DATASET EXCERPT —
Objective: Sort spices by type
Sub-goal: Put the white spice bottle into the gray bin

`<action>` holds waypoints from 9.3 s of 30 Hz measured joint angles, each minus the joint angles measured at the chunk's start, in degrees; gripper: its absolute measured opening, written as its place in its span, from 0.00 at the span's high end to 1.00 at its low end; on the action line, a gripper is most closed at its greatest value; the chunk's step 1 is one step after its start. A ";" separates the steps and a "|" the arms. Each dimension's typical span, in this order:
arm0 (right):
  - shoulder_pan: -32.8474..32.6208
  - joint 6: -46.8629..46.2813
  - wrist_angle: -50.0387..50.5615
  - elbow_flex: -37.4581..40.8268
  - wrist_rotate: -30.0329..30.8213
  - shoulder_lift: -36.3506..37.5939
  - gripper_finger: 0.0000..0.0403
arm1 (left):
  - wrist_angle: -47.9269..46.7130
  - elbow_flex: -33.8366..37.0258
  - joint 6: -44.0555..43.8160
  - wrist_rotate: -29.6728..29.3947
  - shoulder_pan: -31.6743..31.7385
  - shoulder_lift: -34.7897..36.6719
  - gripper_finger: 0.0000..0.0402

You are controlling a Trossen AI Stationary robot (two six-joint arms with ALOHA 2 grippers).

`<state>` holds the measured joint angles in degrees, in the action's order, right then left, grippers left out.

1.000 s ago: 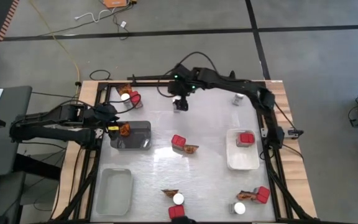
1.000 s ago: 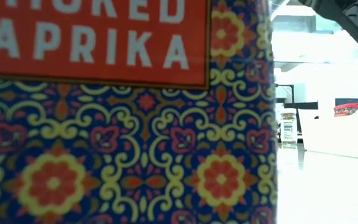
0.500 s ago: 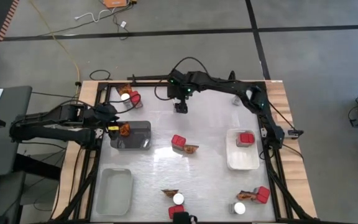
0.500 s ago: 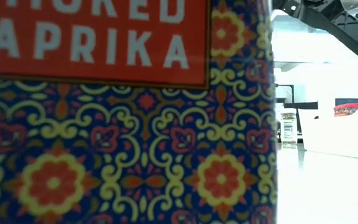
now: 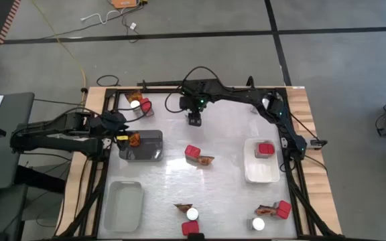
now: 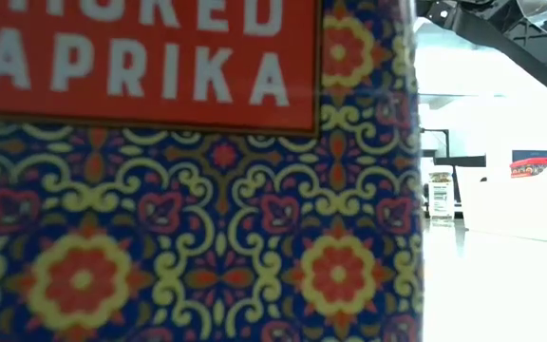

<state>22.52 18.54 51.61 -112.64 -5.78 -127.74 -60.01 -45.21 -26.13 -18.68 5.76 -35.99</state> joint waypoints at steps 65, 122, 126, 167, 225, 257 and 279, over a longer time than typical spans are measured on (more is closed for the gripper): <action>-33.39 -27.09 -9.29 30.24 15.58 45.96 0.47 | 47.20 -38.78 18.60 13.96 -10.94 -55.93 0.38; -40.09 -47.63 -3.01 48.62 34.14 59.78 0.20 | 33.79 -41.83 21.03 15.03 -5.75 -43.21 0.53; -43.04 -52.93 -26.33 63.77 42.59 63.83 0.20 | 34.01 -39.44 19.14 12.44 -5.75 -41.01 0.53; -29.93 -21.50 -70.36 59.45 18.91 55.73 0.20 | 62.27 -31.08 17.62 18.97 -5.29 -44.70 0.49; -30.13 -23.34 -59.44 59.47 18.99 55.90 0.49 | 34.58 -39.38 11.86 18.68 -4.30 -43.76 0.29; -30.27 -25.64 -54.93 59.47 18.91 55.94 0.49 | -9.10 -82.66 26.41 26.36 -1.95 -70.99 0.29; -30.27 -27.08 -51.95 59.45 19.28 55.93 0.42 | -7.80 -82.27 27.03 26.49 -2.19 -70.99 0.52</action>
<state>-7.75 -8.54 -0.34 -53.19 13.50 -71.81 -67.81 -127.48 0.90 7.81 3.57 -106.98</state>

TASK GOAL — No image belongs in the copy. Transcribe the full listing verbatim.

ANSWER TO THE EXERCISE —
Objective: Sort spices by type
Sub-goal: Put the white spice bottle into the gray bin

`<action>` holds waypoints from 9.3 s of 30 Hz measured joint angles, each minus the joint angles measured at the chunk's start, in degrees; gripper: its absolute measured opening, written as its place in its span, from 0.00 at the span's high end to 1.00 at its low end; on the action line, a gripper is most closed at its greatest value; the chunk's step 1 is one step after its start. A ";" separates the steps and a "|" the arms. Each dimension's typical span, in this order:
arm0 (right):
  - shoulder_pan: -32.8474..32.6208
  - joint 6: -46.8629..46.2813
  - wrist_angle: -50.0387..50.5615
  - elbow_flex: -37.4581..40.8268
  - wrist_rotate: -30.0329..30.8213
  - shoulder_lift: -36.3506..37.5939
  - gripper_finger: 0.0000..0.0403
arm1 (left):
  - wrist_angle: -47.9269..46.7130
  - elbow_flex: -33.8366..37.0258
  - joint 6: -44.0555..43.8160
  - wrist_rotate: -29.6728..29.3947
  - shoulder_pan: -31.6743..31.7385
  - shoulder_lift: -34.7897..36.6719
  - gripper_finger: 0.0000..0.0402

You are controlling a Trossen AI Stationary robot (two six-joint arms with ALOHA 2 grippers).

`<state>` holds the measured joint angles in degrees, in the action's order, right then left, grippers left out.

1.000 s ago: 
1.000 s ago: 
0.500 s ago: 
0.500 s ago: 
now: 
now: 

<state>22.52 18.54 51.61 -112.64 -5.78 -127.74 -60.01 -45.21 -26.13 -18.68 5.76 -35.99</state> joint waypoints at steps 65, 122, 126, 167, 225, 257 and 279, over a longer time than typical spans are measured on (more is closed for the gripper): <action>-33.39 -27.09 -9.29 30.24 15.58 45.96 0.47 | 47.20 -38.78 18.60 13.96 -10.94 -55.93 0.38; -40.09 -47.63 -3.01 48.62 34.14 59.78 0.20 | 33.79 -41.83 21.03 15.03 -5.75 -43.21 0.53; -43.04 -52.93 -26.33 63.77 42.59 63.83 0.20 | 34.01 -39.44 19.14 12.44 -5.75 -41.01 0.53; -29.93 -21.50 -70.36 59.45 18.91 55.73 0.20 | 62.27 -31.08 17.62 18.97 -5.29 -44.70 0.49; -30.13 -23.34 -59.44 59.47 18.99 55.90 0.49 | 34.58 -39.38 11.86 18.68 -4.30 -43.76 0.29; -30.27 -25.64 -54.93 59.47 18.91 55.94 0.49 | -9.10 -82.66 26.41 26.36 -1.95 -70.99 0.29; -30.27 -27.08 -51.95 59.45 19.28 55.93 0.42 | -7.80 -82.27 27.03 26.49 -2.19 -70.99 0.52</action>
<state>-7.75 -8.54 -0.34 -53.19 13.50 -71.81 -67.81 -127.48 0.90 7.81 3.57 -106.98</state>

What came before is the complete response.